Task item:
Output only the lines below that start at the line containing "Target: black carrying case" and end at the line containing "Target: black phone", with both ends kept.

Data extracts:
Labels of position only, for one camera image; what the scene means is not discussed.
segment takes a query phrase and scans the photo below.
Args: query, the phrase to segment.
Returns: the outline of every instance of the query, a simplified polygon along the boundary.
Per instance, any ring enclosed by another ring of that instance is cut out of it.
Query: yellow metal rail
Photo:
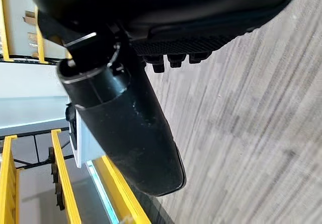
[[[0,35],[1,35],[1,42],[2,42],[2,50],[3,50],[3,57],[5,61],[14,61],[10,59],[9,56],[9,44],[6,32],[6,19],[5,19],[5,9],[6,7],[6,0],[0,0]]]
[[[67,217],[69,219],[69,223],[71,224],[79,224],[82,223],[81,218],[79,216],[78,208],[76,205],[74,193],[71,188],[65,160],[61,151],[58,133],[60,133],[60,129],[55,129],[51,131],[51,139],[54,146],[56,164],[58,166],[58,174],[60,177],[60,183],[63,189],[64,200],[65,200],[65,208],[67,211]]]
[[[44,39],[38,27],[38,8],[37,7],[35,7],[35,15],[36,15],[36,22],[37,22],[36,34],[37,34],[37,44],[38,44],[38,59],[40,63],[48,64],[48,62],[45,61]]]
[[[19,223],[19,173],[11,153],[11,141],[16,135],[5,137],[0,169],[0,224]]]
[[[93,161],[100,179],[122,223],[151,223],[131,188],[116,166],[106,156]]]

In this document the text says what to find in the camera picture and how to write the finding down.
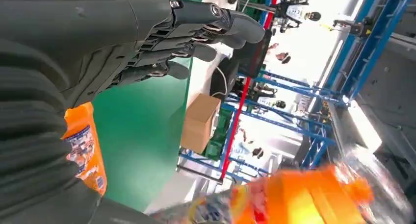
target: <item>green crate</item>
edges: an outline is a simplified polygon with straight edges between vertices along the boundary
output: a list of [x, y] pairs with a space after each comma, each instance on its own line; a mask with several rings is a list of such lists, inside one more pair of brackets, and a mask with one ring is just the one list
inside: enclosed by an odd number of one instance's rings
[[202, 156], [215, 161], [220, 159], [232, 117], [232, 111], [220, 109], [217, 128], [214, 131], [214, 135], [209, 140], [207, 147], [201, 153]]

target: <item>white cable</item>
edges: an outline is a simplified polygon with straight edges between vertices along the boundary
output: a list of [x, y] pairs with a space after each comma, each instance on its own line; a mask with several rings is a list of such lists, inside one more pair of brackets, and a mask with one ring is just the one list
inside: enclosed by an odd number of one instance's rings
[[250, 1], [250, 0], [247, 0], [247, 1], [246, 1], [246, 4], [244, 5], [244, 7], [243, 7], [243, 9], [241, 10], [241, 12], [244, 12], [244, 10], [246, 10], [246, 7], [247, 7], [247, 5], [248, 5], [249, 1]]
[[223, 95], [223, 96], [226, 97], [227, 96], [227, 92], [228, 92], [227, 79], [225, 78], [225, 74], [222, 72], [222, 70], [220, 68], [218, 68], [218, 66], [215, 67], [215, 68], [220, 72], [220, 74], [222, 75], [222, 78], [224, 79], [225, 93], [217, 92], [217, 93], [212, 94], [211, 97], [213, 97], [213, 96], [215, 96], [217, 94], [221, 94], [221, 95]]

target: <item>product label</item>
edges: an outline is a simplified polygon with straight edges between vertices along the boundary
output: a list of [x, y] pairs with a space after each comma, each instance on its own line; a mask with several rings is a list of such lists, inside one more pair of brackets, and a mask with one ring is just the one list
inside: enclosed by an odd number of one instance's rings
[[65, 141], [71, 143], [72, 151], [68, 154], [67, 159], [74, 161], [79, 166], [77, 176], [86, 171], [88, 162], [94, 155], [94, 137], [91, 133], [91, 127], [88, 125], [80, 132], [65, 138]]
[[82, 179], [88, 187], [104, 195], [107, 180], [103, 158], [99, 145], [95, 142], [91, 126], [88, 125], [80, 132], [64, 140], [72, 146], [72, 151], [68, 154], [67, 159], [78, 164], [77, 177]]

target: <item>robotic hand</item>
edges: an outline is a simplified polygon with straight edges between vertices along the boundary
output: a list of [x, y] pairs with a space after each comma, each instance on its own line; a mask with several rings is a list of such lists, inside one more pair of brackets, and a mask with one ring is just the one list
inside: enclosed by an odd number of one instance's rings
[[214, 3], [0, 1], [0, 54], [7, 60], [3, 64], [44, 75], [64, 97], [61, 111], [116, 85], [171, 73], [184, 78], [188, 70], [171, 59], [211, 61], [216, 51], [208, 44], [222, 42], [238, 49], [264, 35], [252, 18]]
[[109, 87], [146, 80], [153, 76], [171, 75], [185, 79], [189, 70], [169, 60], [195, 56], [212, 61], [216, 50], [208, 44], [222, 42], [239, 49], [246, 42], [257, 43], [263, 28], [247, 15], [218, 7], [214, 3], [187, 0], [170, 1], [172, 17], [158, 25], [156, 34], [144, 42], [132, 66], [127, 66]]

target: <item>orange package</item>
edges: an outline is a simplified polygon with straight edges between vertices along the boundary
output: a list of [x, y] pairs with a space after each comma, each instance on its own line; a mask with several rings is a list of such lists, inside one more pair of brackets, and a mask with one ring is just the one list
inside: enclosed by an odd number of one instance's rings
[[77, 177], [103, 196], [107, 189], [107, 177], [93, 112], [90, 102], [68, 109], [65, 112], [68, 129], [62, 139], [71, 143], [72, 151], [67, 159], [78, 164]]

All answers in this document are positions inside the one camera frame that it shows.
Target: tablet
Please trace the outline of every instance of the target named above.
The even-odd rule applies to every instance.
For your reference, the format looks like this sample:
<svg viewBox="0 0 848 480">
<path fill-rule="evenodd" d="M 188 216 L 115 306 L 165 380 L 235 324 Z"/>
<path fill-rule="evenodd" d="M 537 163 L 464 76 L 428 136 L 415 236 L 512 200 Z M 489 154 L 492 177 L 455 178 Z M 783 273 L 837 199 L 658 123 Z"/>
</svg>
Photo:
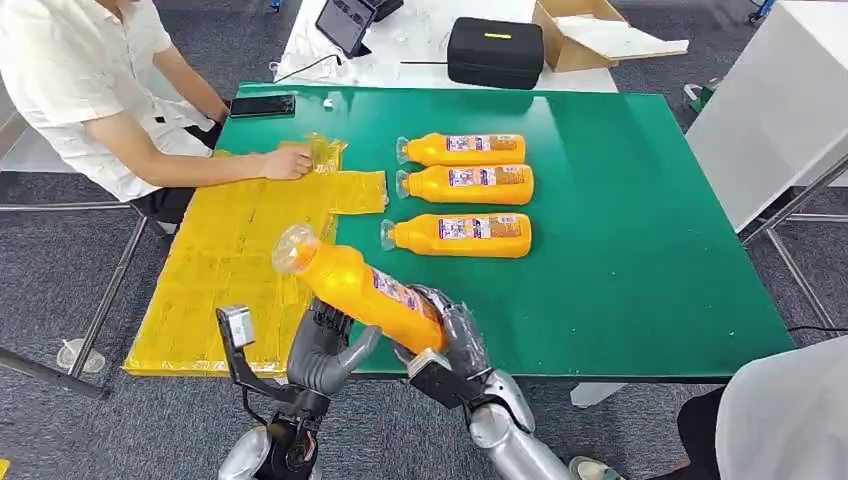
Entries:
<svg viewBox="0 0 848 480">
<path fill-rule="evenodd" d="M 362 37 L 376 16 L 377 9 L 366 0 L 327 0 L 315 27 L 353 58 L 361 55 Z"/>
</svg>

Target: black carrying case
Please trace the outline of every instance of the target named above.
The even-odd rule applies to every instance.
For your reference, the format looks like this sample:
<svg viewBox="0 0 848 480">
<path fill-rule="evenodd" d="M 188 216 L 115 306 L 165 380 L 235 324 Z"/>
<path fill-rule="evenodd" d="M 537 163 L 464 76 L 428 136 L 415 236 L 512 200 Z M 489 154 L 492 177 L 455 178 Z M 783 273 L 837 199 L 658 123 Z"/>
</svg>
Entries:
<svg viewBox="0 0 848 480">
<path fill-rule="evenodd" d="M 367 0 L 368 3 L 374 5 L 377 9 L 377 16 L 374 17 L 375 22 L 388 17 L 395 10 L 403 6 L 403 0 Z"/>
<path fill-rule="evenodd" d="M 451 31 L 448 77 L 454 82 L 529 90 L 544 63 L 538 25 L 461 17 Z"/>
</svg>

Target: black phone
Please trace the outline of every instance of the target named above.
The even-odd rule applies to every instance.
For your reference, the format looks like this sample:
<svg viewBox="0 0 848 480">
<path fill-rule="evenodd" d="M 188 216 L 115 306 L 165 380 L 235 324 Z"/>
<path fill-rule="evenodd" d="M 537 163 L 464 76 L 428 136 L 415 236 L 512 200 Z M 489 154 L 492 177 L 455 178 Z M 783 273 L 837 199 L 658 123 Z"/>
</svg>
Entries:
<svg viewBox="0 0 848 480">
<path fill-rule="evenodd" d="M 230 116 L 294 115 L 294 106 L 294 95 L 236 98 L 230 105 Z"/>
</svg>

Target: yellow plastic wrap
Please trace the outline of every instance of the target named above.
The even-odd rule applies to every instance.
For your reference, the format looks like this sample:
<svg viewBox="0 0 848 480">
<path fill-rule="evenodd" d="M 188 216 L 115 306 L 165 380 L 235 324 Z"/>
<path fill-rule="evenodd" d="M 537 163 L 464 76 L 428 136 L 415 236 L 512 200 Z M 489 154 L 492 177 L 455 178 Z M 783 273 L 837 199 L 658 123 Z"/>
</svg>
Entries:
<svg viewBox="0 0 848 480">
<path fill-rule="evenodd" d="M 311 292 L 271 266 L 271 249 L 294 223 L 333 243 L 334 214 L 381 213 L 385 172 L 344 172 L 338 141 L 310 137 L 313 172 L 293 181 L 249 180 L 198 189 L 124 362 L 133 375 L 227 375 L 215 308 L 250 307 L 257 374 L 279 377 Z M 216 151 L 216 156 L 227 152 Z"/>
</svg>

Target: green table mat
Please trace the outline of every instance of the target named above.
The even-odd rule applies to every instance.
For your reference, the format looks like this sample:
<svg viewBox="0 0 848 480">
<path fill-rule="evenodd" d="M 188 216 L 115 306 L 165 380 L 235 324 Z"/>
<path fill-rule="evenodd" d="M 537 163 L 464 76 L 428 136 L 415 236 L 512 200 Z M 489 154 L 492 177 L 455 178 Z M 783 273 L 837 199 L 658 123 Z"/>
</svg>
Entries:
<svg viewBox="0 0 848 480">
<path fill-rule="evenodd" d="M 269 151 L 319 132 L 349 143 L 347 170 L 394 179 L 398 137 L 520 133 L 536 191 L 525 206 L 400 200 L 341 217 L 337 243 L 404 283 L 473 310 L 494 365 L 514 375 L 698 381 L 793 348 L 783 322 L 660 95 L 243 85 L 295 93 L 294 117 L 231 119 L 219 147 Z M 322 103 L 330 98 L 332 109 Z M 384 252 L 383 218 L 526 213 L 522 259 Z M 360 373 L 397 373 L 388 341 Z"/>
</svg>

Answer box:
Target: black carrying case
Please trace the outline of every instance of the target named above.
The even-odd rule applies to every instance.
For your reference, the format looks like this sample:
<svg viewBox="0 0 848 480">
<path fill-rule="evenodd" d="M 188 216 L 115 306 L 165 380 L 235 324 Z"/>
<path fill-rule="evenodd" d="M 537 163 L 464 76 L 428 136 L 415 236 L 512 200 Z M 489 154 L 492 177 L 455 178 Z M 783 273 L 837 199 L 658 123 Z"/>
</svg>
Entries:
<svg viewBox="0 0 848 480">
<path fill-rule="evenodd" d="M 367 0 L 368 3 L 374 5 L 377 9 L 377 16 L 374 17 L 375 22 L 388 17 L 395 10 L 403 6 L 403 0 Z"/>
<path fill-rule="evenodd" d="M 451 31 L 448 77 L 454 82 L 529 90 L 544 63 L 538 25 L 461 17 Z"/>
</svg>

Target: black phone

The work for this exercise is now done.